* **Work order**
Copy nothing but the lines below running from the line containing "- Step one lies" through the line containing "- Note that", both end lines included.

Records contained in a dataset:
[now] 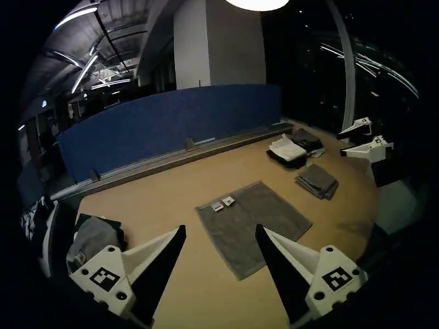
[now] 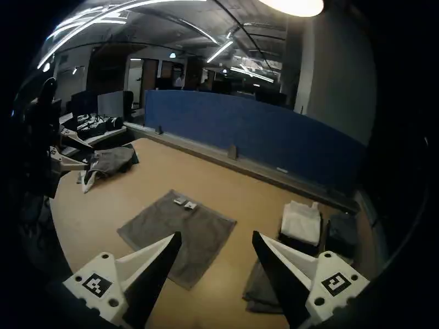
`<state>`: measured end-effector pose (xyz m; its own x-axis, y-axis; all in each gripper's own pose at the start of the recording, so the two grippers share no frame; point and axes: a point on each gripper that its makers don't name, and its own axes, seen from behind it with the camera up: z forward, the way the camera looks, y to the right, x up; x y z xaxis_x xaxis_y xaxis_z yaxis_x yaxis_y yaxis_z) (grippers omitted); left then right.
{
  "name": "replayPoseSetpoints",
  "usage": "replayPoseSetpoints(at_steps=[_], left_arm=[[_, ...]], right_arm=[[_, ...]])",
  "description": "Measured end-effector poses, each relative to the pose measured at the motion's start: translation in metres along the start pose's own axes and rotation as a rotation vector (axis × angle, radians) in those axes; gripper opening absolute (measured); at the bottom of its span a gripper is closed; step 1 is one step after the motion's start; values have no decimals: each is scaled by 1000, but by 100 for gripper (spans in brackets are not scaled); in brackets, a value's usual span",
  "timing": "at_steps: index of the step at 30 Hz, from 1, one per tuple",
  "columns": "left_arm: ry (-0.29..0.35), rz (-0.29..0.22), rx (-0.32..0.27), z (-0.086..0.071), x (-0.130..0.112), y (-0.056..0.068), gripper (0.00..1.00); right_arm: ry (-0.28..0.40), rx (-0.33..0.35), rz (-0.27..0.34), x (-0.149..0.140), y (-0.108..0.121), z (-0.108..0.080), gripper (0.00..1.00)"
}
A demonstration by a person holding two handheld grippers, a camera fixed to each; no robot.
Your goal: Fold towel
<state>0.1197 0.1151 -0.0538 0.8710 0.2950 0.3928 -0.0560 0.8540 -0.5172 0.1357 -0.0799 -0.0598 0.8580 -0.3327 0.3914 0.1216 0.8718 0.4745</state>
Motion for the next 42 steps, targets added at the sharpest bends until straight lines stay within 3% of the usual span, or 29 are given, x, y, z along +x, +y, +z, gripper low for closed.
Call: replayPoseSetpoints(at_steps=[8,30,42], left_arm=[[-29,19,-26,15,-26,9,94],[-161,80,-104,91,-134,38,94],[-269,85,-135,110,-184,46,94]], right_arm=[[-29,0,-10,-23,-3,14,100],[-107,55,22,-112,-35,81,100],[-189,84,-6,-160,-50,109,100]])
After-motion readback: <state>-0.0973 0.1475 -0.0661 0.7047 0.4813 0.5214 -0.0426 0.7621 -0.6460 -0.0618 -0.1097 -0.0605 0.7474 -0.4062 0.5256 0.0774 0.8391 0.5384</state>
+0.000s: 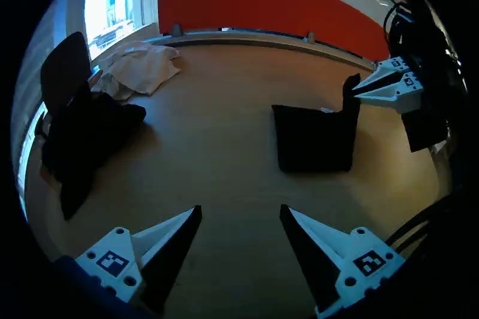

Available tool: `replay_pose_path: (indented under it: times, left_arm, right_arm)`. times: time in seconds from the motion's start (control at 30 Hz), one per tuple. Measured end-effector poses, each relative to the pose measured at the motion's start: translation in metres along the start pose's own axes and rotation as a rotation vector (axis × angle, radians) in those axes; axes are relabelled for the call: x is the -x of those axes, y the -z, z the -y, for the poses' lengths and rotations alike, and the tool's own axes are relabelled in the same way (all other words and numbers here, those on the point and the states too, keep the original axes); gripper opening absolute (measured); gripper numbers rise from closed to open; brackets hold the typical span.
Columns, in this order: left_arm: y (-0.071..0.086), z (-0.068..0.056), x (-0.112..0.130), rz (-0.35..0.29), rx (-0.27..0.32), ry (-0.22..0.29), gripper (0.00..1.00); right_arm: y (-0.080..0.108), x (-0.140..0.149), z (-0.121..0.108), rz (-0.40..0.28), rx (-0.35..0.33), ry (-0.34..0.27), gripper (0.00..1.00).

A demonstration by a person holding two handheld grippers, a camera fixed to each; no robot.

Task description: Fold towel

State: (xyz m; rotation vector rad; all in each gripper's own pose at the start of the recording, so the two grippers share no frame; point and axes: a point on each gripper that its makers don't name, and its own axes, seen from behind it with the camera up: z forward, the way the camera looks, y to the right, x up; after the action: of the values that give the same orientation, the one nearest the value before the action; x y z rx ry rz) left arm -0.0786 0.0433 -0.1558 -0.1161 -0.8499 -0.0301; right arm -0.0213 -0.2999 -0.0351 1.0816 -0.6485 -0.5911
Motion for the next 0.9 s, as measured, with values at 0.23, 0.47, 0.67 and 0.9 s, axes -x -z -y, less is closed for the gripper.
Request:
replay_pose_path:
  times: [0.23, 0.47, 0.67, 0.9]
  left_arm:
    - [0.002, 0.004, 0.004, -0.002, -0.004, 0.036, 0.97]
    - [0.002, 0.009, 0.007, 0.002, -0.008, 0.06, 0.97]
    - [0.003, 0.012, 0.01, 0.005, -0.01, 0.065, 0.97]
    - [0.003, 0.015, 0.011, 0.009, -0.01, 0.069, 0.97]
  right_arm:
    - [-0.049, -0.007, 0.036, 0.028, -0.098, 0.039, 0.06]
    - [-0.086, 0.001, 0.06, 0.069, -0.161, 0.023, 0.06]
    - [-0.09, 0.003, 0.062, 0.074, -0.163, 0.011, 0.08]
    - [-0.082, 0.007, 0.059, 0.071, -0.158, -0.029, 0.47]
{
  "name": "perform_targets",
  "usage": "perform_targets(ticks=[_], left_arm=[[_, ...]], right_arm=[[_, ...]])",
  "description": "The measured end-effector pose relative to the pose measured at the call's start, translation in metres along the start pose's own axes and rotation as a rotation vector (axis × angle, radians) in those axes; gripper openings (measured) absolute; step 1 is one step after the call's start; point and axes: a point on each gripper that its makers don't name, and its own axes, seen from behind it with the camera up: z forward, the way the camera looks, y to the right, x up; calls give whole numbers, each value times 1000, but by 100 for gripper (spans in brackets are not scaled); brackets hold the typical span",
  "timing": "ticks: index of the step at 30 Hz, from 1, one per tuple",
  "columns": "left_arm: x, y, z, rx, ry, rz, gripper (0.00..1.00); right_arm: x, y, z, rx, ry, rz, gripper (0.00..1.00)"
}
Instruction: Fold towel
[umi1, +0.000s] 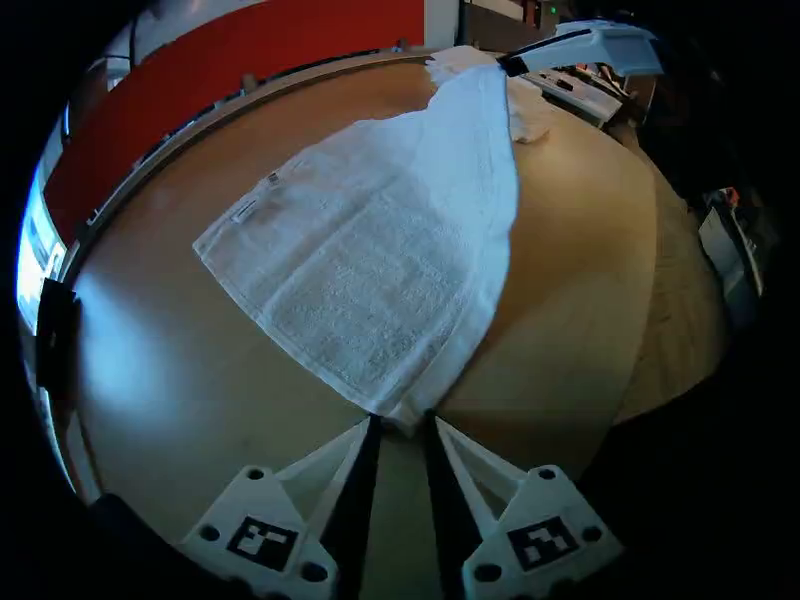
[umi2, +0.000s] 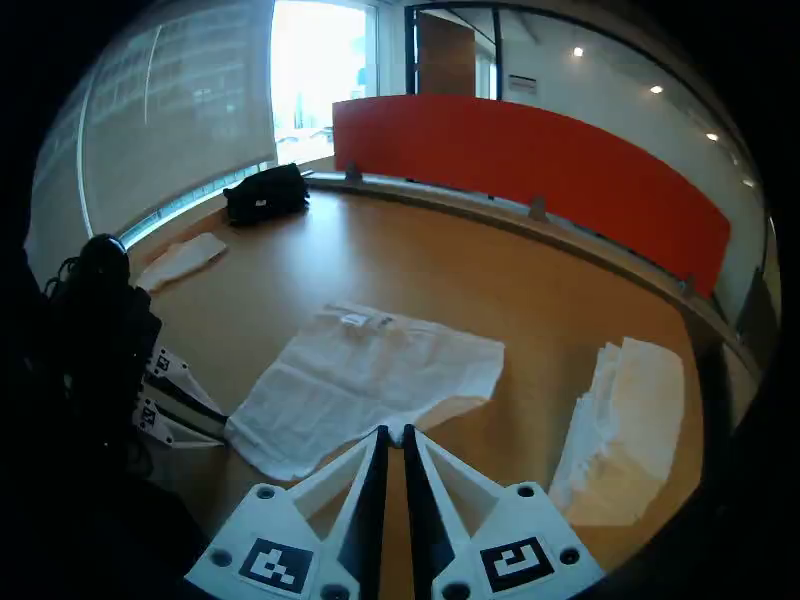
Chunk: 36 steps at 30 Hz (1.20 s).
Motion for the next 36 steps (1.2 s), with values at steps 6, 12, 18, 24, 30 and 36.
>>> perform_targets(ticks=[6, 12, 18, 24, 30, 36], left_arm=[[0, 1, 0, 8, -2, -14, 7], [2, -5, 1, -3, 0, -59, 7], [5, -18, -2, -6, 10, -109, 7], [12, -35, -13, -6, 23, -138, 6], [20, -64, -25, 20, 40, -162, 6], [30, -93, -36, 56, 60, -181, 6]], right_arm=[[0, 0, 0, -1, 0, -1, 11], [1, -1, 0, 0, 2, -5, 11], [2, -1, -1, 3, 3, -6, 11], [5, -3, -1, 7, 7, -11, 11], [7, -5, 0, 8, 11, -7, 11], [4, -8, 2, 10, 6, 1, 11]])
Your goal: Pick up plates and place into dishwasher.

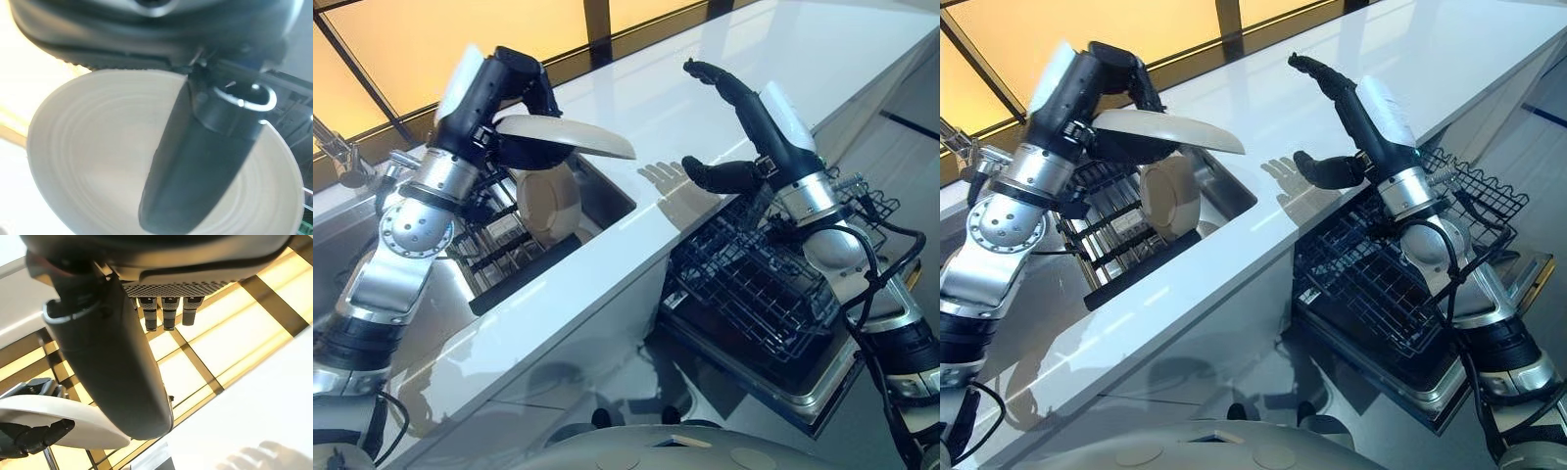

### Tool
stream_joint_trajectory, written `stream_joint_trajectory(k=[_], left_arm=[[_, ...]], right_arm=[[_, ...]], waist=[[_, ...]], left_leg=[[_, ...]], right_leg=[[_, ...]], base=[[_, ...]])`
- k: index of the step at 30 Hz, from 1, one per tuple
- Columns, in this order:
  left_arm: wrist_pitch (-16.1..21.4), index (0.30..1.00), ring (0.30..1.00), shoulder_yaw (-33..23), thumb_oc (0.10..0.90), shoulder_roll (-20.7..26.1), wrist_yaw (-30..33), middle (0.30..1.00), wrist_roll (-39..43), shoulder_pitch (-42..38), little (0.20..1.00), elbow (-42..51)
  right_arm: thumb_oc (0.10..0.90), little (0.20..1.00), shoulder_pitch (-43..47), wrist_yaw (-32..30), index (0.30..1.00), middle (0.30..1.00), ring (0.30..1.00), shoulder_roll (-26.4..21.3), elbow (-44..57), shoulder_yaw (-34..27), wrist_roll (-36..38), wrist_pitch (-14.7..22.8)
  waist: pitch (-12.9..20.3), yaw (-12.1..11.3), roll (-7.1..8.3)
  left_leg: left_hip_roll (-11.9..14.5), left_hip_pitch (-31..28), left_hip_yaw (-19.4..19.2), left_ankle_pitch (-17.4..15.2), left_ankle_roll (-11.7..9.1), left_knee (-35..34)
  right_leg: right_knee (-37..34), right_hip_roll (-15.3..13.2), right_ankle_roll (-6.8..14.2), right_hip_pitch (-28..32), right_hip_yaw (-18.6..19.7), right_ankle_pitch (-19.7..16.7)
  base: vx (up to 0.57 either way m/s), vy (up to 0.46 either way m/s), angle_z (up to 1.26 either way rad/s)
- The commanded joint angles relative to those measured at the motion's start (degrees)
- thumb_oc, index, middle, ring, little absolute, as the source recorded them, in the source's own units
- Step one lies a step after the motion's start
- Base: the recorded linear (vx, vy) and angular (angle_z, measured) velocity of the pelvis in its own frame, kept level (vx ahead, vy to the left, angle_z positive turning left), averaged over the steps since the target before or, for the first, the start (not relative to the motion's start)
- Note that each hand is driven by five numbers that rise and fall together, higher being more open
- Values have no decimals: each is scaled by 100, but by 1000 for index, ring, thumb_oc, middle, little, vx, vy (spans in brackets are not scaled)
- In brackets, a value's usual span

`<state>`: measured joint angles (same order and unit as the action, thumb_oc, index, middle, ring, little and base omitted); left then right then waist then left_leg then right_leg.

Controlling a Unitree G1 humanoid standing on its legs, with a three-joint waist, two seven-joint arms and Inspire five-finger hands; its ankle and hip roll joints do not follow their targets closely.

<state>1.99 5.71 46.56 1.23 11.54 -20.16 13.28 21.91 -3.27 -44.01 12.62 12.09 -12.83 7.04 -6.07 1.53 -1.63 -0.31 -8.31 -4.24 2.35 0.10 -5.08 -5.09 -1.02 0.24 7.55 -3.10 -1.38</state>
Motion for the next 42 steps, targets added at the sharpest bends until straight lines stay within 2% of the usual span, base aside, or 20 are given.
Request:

* **Written answer**
- Step one lies a step after the motion's start
- Base: the recorded linear (vx, vy) and angular (angle_z, measured) velocity of the pelvis in its own frame, kept level (vx ahead, vy to the left, angle_z positive turning left), averaged over the steps since the target before or, for the first, the start (not relative to the motion's start)
- Note that each hand is driven by five numbers that rise and fall together, higher being more open

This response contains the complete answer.